**REQUIRED ACTION**
When the line with "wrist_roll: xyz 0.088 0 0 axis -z" appears below, start repeating lines exactly, and keep going through the line with "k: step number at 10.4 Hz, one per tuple"; add nothing outside that span.

**COLLECTED DATA**

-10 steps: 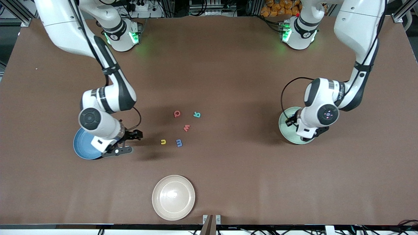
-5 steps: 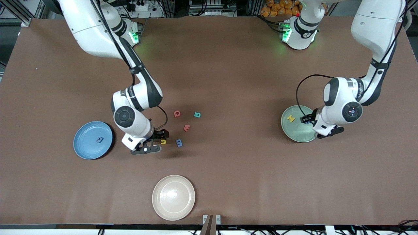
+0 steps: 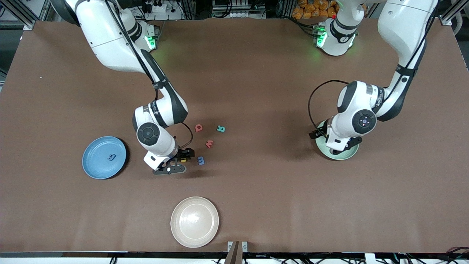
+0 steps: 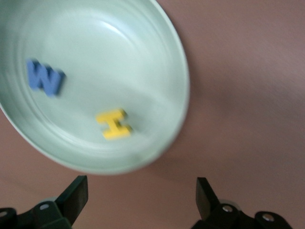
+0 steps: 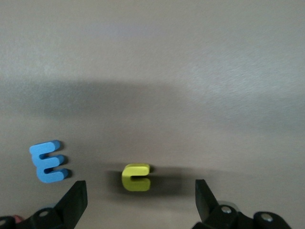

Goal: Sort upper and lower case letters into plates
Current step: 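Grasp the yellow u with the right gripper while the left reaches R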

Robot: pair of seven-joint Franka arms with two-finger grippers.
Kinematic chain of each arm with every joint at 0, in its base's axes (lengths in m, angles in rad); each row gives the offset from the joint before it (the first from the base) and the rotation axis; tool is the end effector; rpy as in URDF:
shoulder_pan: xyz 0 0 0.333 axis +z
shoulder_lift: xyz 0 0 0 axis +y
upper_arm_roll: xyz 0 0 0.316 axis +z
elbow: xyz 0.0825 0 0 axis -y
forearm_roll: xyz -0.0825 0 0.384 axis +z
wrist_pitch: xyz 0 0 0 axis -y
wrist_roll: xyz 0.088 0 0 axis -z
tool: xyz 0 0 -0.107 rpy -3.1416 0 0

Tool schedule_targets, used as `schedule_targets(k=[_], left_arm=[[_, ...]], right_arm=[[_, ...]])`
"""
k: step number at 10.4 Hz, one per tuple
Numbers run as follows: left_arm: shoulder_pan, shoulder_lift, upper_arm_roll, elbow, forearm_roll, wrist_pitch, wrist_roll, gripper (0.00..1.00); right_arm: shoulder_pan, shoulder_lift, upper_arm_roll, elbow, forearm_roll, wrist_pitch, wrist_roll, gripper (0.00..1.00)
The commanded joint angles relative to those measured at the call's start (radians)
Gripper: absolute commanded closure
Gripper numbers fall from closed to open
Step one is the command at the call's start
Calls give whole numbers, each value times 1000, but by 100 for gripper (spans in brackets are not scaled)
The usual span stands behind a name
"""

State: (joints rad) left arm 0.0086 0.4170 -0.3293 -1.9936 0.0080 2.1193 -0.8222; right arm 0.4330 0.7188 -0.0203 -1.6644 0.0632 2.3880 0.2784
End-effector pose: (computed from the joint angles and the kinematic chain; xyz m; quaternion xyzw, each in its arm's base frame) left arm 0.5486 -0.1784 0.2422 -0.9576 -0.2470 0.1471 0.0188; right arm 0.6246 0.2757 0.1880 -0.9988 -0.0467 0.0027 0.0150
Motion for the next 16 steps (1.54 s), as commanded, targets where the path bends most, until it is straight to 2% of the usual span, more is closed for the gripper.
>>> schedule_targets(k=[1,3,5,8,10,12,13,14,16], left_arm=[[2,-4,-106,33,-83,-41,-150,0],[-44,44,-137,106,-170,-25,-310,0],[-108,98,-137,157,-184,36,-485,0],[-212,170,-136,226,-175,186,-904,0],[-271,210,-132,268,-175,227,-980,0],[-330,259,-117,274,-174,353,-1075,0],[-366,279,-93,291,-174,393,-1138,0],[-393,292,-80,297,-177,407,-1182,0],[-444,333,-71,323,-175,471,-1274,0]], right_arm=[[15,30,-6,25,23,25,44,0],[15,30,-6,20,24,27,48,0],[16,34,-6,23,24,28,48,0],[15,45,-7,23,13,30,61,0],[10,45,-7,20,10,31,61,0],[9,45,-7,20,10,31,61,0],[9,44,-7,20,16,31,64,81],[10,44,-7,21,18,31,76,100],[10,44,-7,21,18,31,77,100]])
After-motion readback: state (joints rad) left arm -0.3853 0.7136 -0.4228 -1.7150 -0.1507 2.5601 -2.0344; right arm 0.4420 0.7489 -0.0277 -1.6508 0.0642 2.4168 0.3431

**ANSWER SECTION**
wrist_roll: xyz 0.088 0 0 axis -z
tool: xyz 0 0 -0.107 rpy -3.1416 0 0

Tool schedule_targets, used as `schedule_targets(k=[_], left_arm=[[_, ...]], right_arm=[[_, ...]])`
"""
k: step number at 10.4 Hz, one per tuple

With this, the answer is done.